Schema (key columns):

CREATE TABLE chats (
    id TEXT PRIMARY KEY,                -- e.g. "chat_botA"
    host_bot_id TEXT NOT NULL,
    guest_bot_id TEXT,                  -- null when no guest
    created_at TEXT NOT NULL DEFAULT (datetime('now'))
);
CREATE TABLE chat_state (
    chat_id TEXT PRIMARY KEY,
    time TEXT NOT NULL,                 -- ISO 8601 UTC
    weather TEXT NOT NULL DEFAULT '',
    active_scene_id INTEGER,
    narrative_anchor TEXT               -- the in-fiction "Day 1 = ..." reference
);
CREATE TABLE containers (
    id INTEGER PRIMARY KEY,
    chat_id TEXT NOT NULL,
    name TEXT NOT NULL,
    type TEXT NOT NULL,
    properties_json TEXT NOT NULL DEFAULT '{}',
    parent_id INTEGER REFERENCES containers(id)
);
CREATE TABLE scenes (
    id INTEGER PRIMARY KEY,
    chat_id TEXT NOT NULL,
    container_id INTEGER REFERENCES containers(id),
    started_at TEXT NOT NULL,
    ended_at TEXT,
    significance INTEGER NOT NULL DEFAULT 0,
    participants_json TEXT NOT NULL DEFAULT '[]'
);
CREATE TABLE activity (
    entity_id TEXT PRIMARY KEY,         -- "you" or bot_id
    container_id INTEGER REFERENCES containers(id),
    slot TEXT,
    posture TEXT NOT NULL DEFAULT '',
    action_json TEXT NOT NULL DEFAULT '{}',
    attention TEXT NOT NULL DEFAULT '',
    holding_json TEXT NOT NULL DEFAULT '[]',
    status_json TEXT NOT NULL DEFAULT '{}',
    updated_at TEXT NOT NULL DEFAULT (datetime('now'))
);

Handlers: chat_created, container_created, activity_change, scene_opened, scene_closed.

Tests: create chat → chat_state initialized; create container; activity_change updates activity row.

Commit: feat: chats, chat_state, containers, scenes, activity tables


Phase 1C: Authoring

Task 10: Kickoff prose parser

Classifier call that converts authored kickoff prose into structured {container, activity_per_entity, edge_seed} for confirmation.

Files:

  • Create: chat/services/kickoff.py
  • Create: tests/test_kickoff.py

Schema returned by classifier:

class KickoffParse(BaseModel):
    container_name: str
    container_type: str
    container_properties: dict           # moving, public, audible_range
    you_activity: ActivityShape
    bot_activity: ActivityShape
    initial_time_iso: str
    edge_seed_summary: str
    edge_seed_knowledge_facts: list[str]

class ActivityShape(BaseModel):
    posture: str
    action_verb: str
    action_interruptible: bool
    action_required_attention: str       # low|medium|high
    action_expected_duration: str
    attention: str = ""
    holding: list[str] = []

Implementation: call classify(...) with a prompt that includes the bot's persona + relationship-to-you + kickoff prose. Return the parsed model.
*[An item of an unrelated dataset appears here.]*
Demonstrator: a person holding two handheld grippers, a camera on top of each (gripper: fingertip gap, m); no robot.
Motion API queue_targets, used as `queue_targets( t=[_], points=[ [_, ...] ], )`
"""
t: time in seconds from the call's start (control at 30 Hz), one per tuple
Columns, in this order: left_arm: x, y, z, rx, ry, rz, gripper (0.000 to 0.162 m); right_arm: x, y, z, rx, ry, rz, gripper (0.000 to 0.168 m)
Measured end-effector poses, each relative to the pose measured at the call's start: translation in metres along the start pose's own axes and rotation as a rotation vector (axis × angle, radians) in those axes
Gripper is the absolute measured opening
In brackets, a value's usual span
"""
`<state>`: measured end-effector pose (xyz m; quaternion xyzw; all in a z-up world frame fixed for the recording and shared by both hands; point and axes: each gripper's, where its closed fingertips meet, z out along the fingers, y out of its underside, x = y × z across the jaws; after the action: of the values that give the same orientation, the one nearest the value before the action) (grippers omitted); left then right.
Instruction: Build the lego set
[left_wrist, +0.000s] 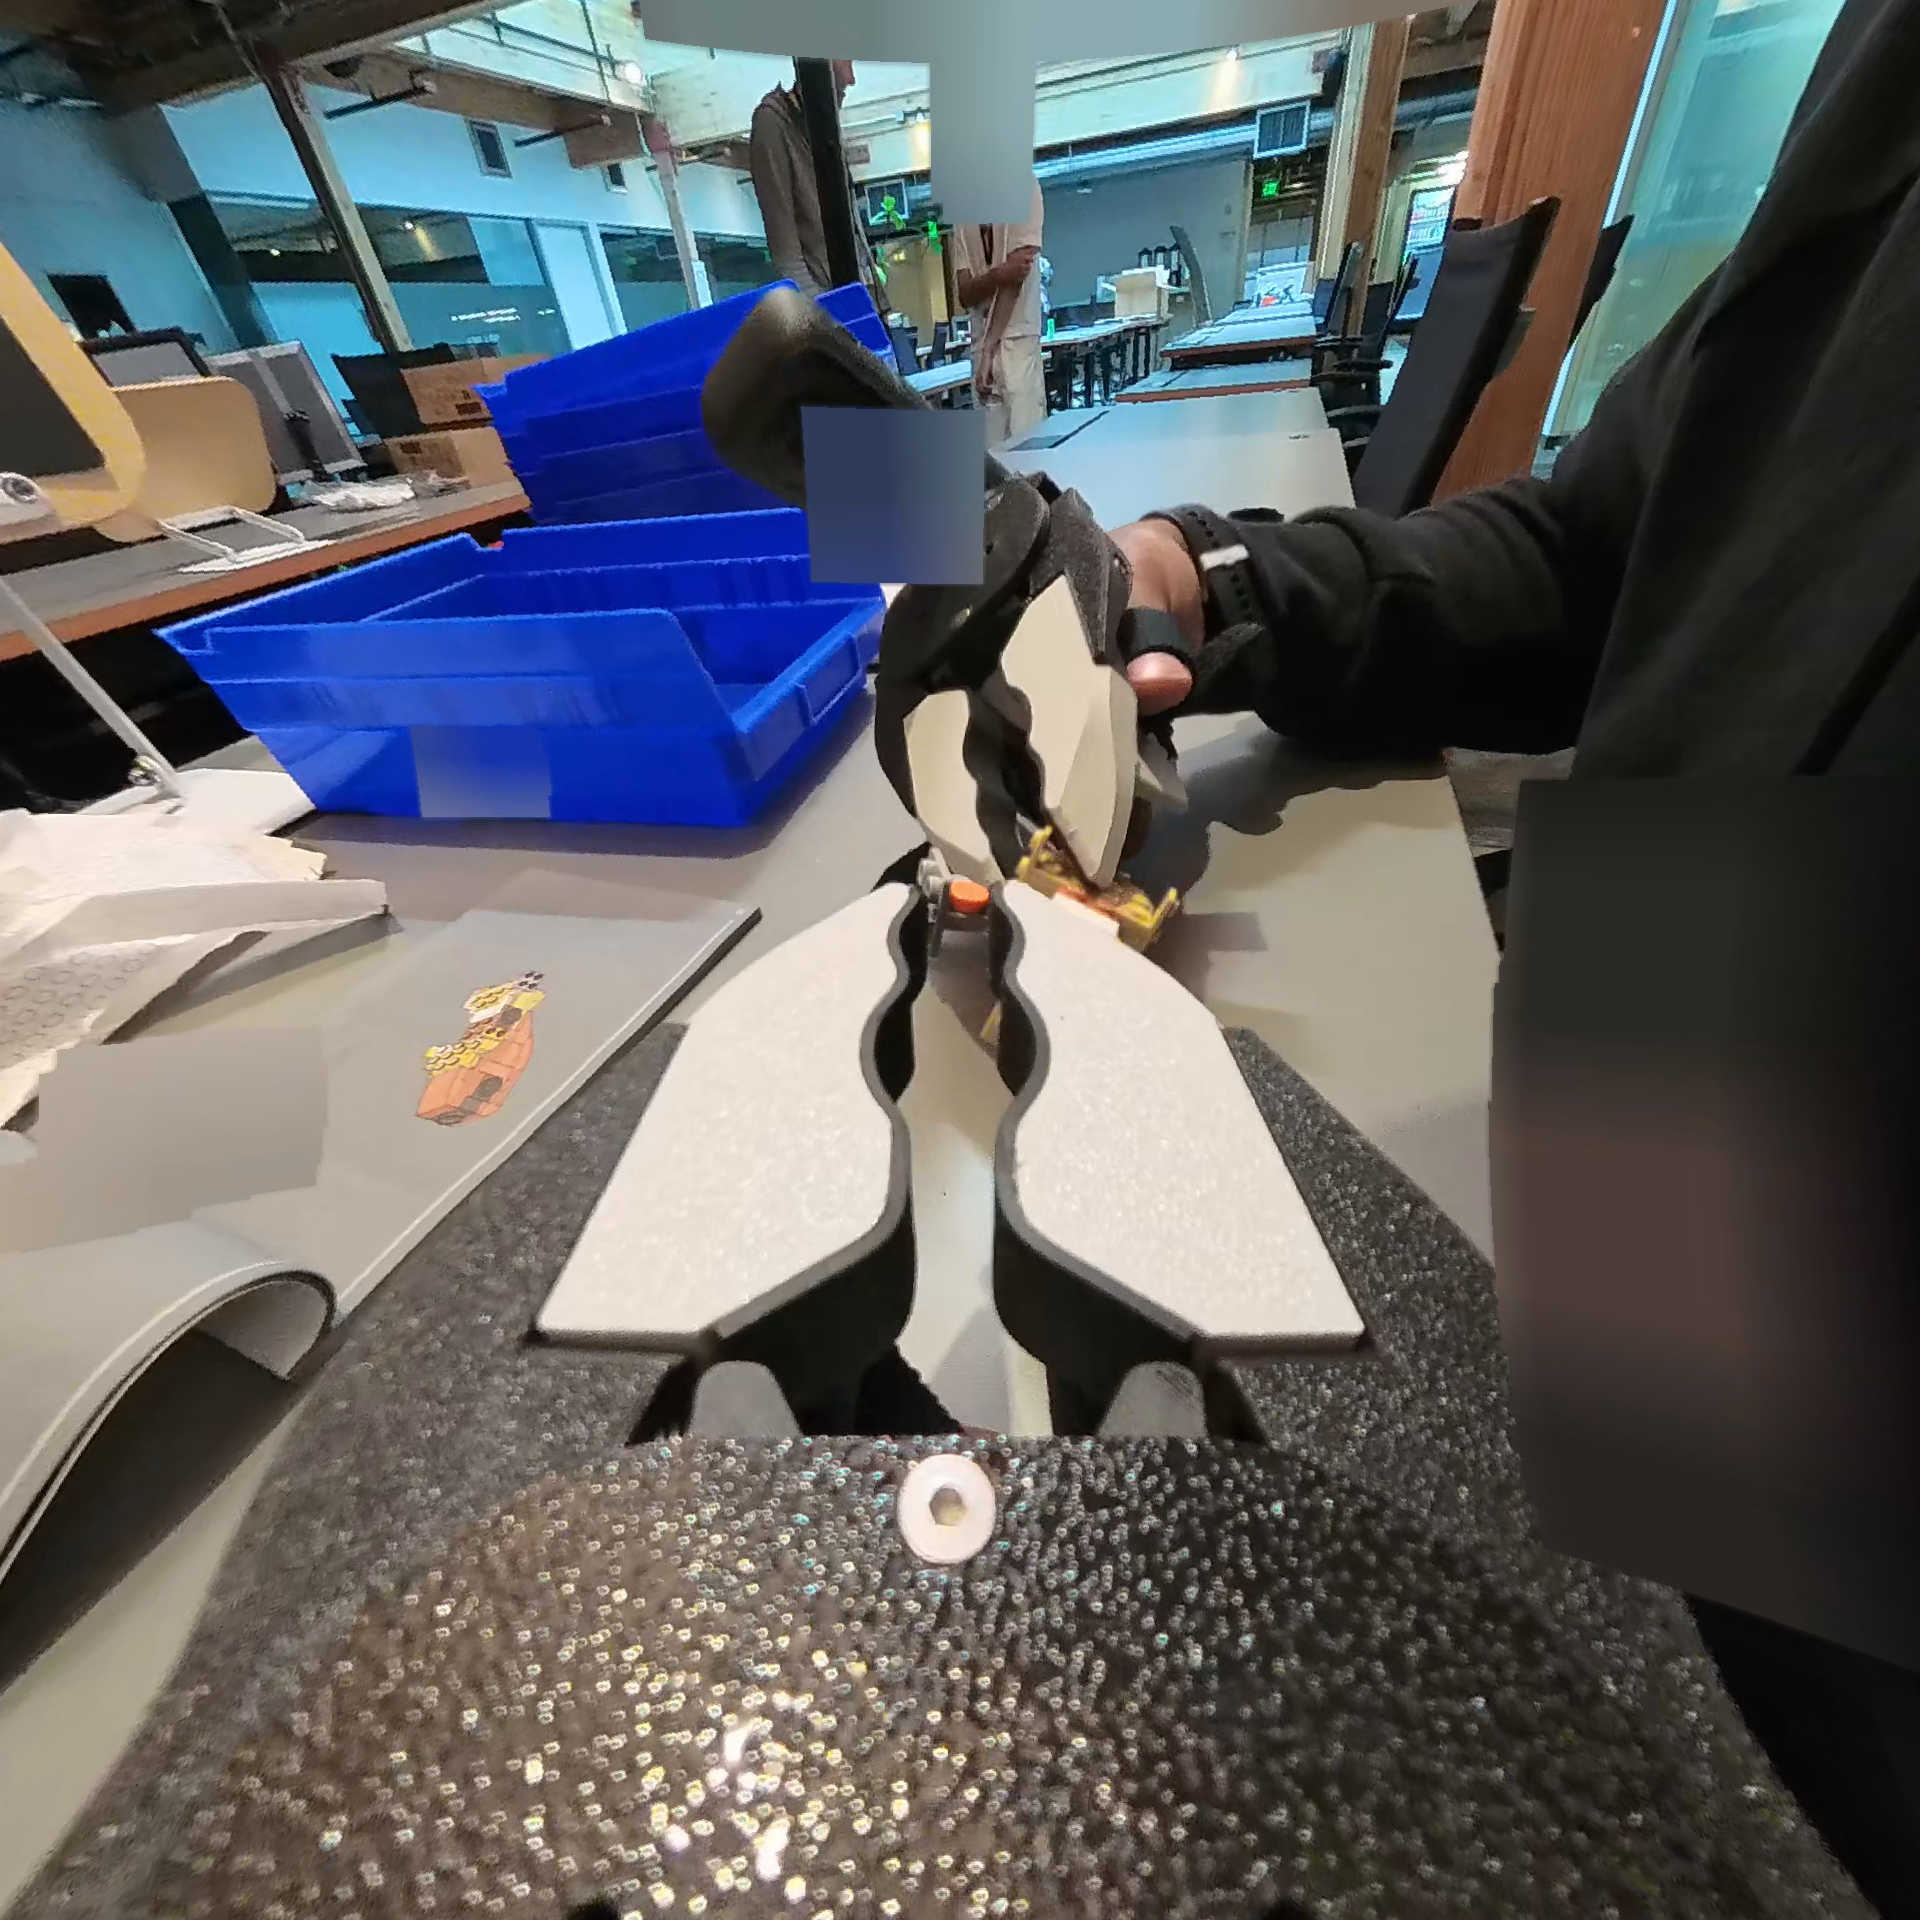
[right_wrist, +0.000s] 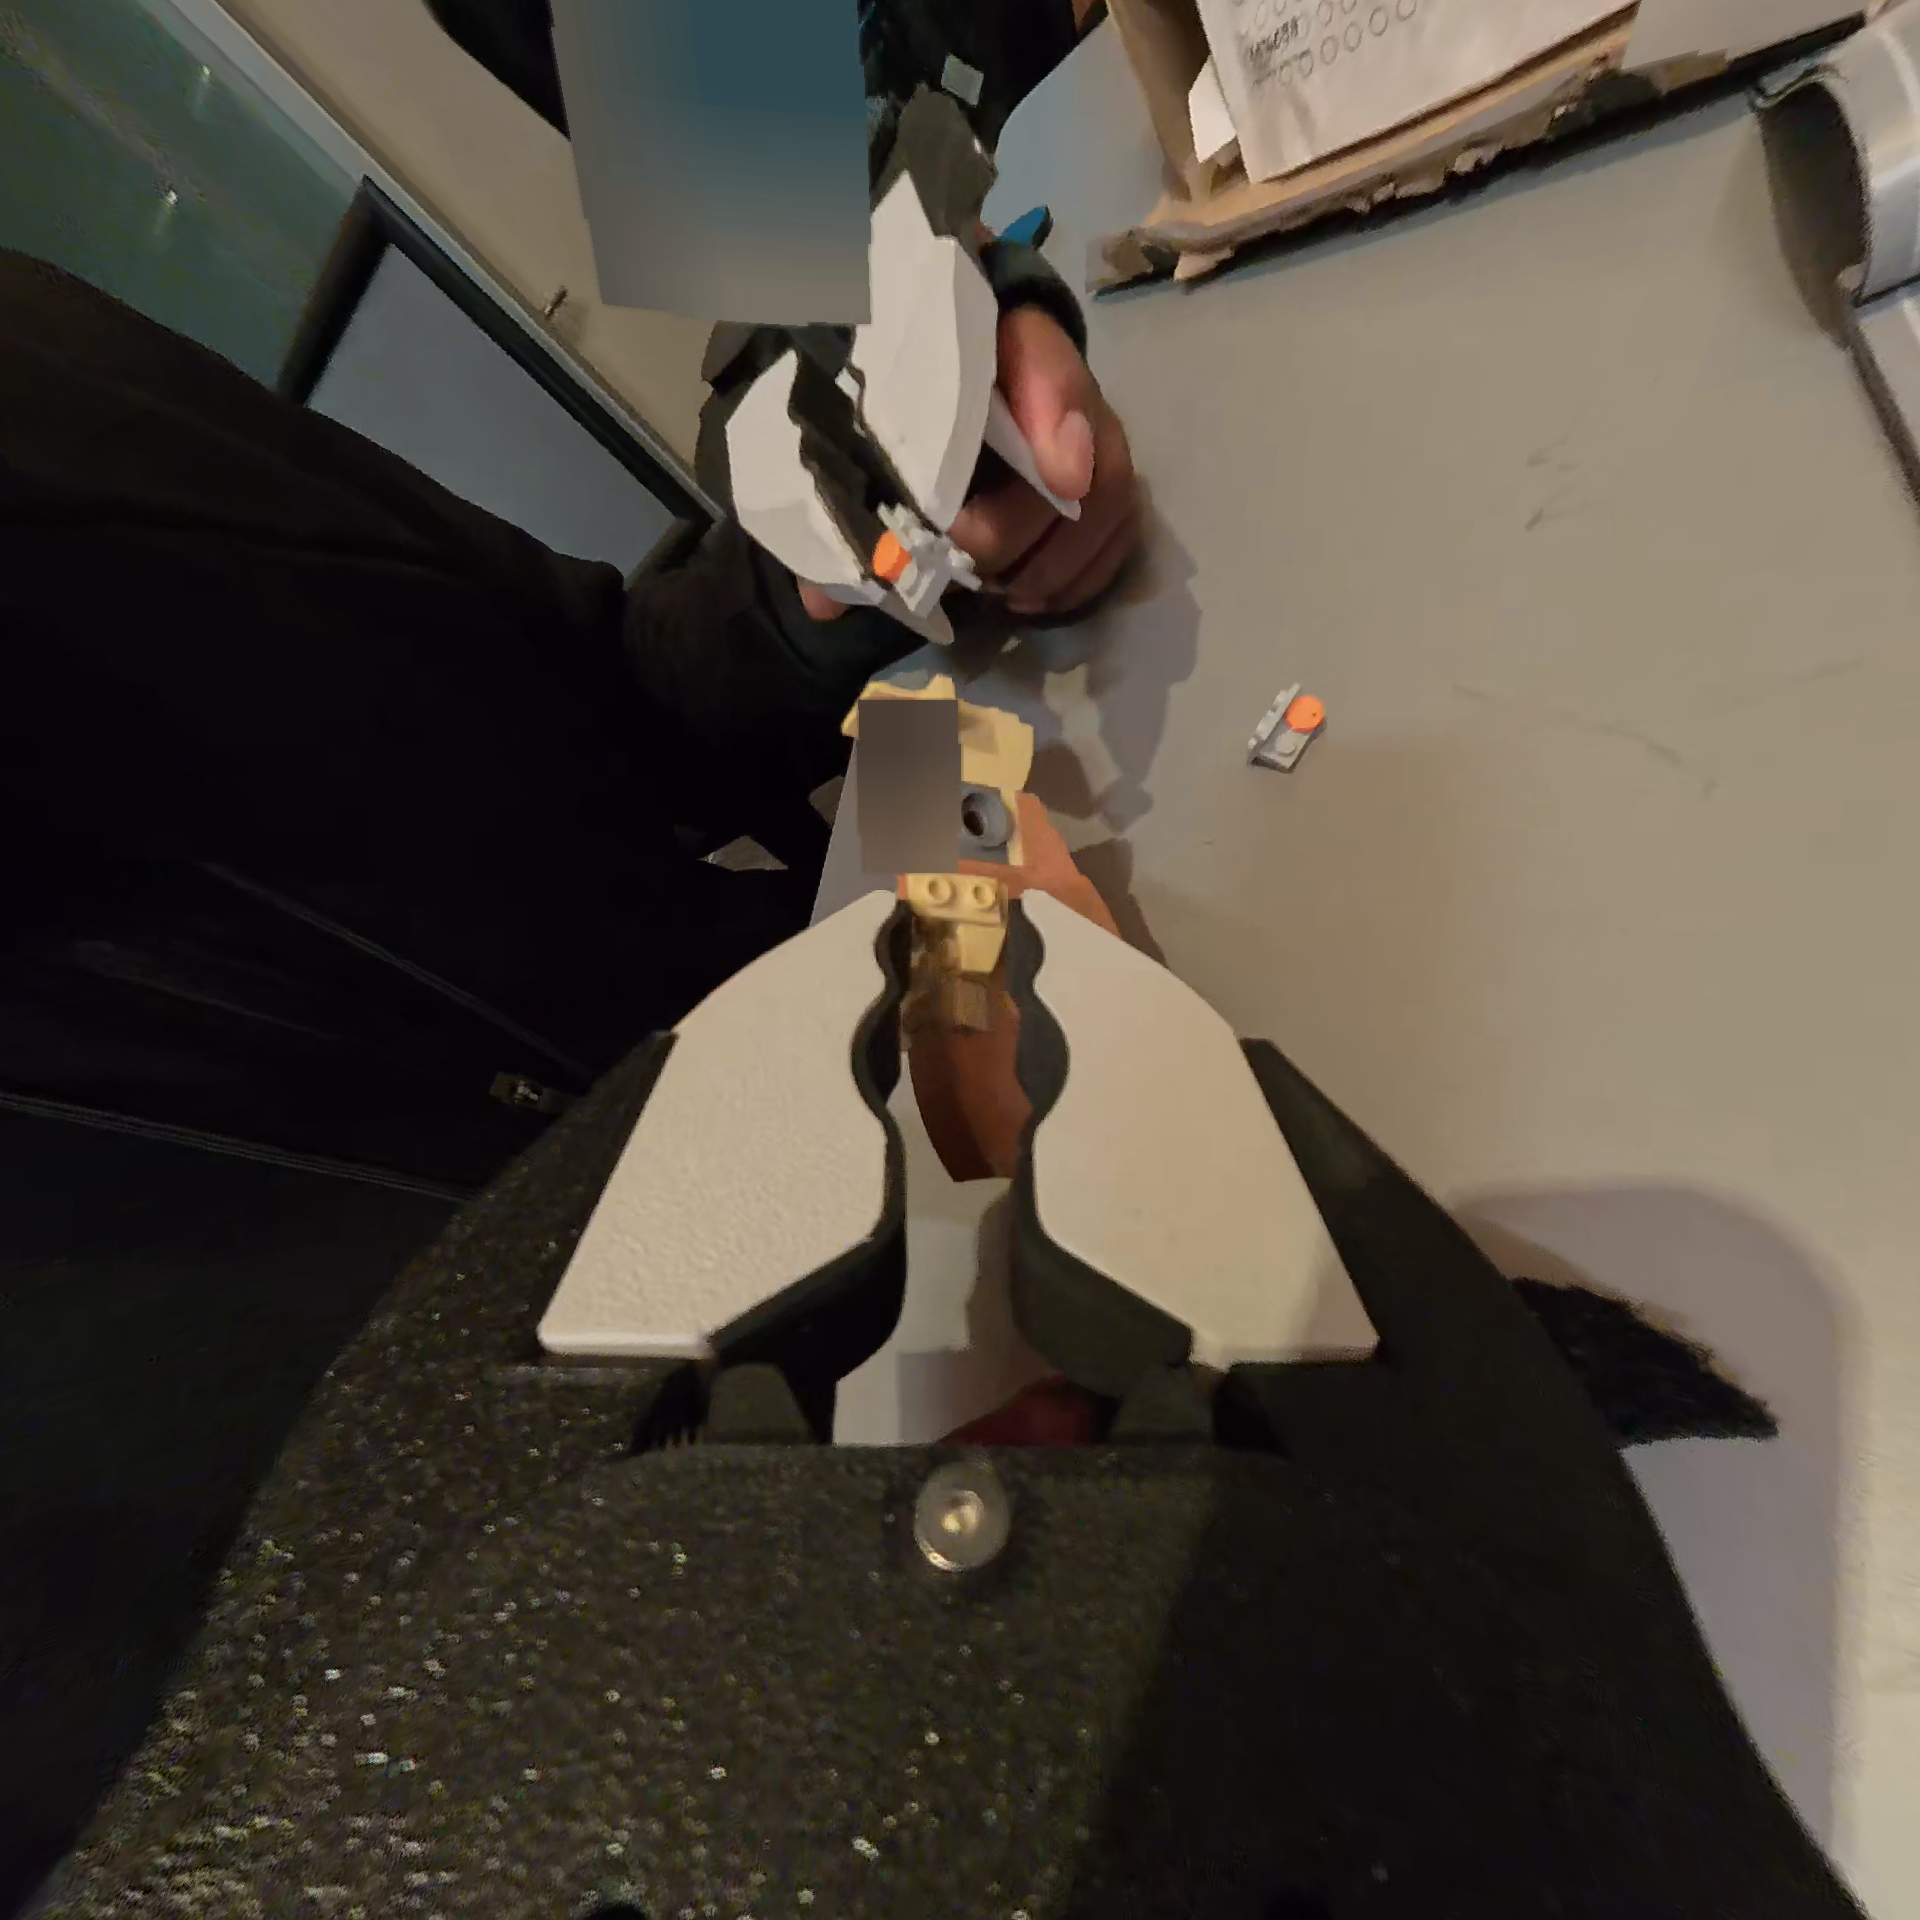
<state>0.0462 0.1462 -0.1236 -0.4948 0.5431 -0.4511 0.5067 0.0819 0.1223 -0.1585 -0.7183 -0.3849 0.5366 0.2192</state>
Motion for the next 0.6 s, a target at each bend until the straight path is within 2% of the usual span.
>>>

Test: mock client returns canned JSON; assert structured fields populate.

Commit: feat: kickoff prose parser via classifier


Task 11: Bot authoring page

Form-based authoring UI; on submit, validates and writes bot_authored event. After save, redirects to kickoff parse-and-confirm (T13).

Files:

  • Create: chat/templates/base.html
  • Create: chat/templates/bot_form.html
  • Create: chat/web/__init__.py
  • Create: chat/web/bots.py
  • Modify: chat/app.py (mount router, jinja env, static files)
  • Create: chat/static/app.css
  • Create: tests/test_bot_authoring.py

Test: POST to /bots/new with form fields; assert bot_authored event appended and bot row exists; response redirects to /bots/<id>/kickoff.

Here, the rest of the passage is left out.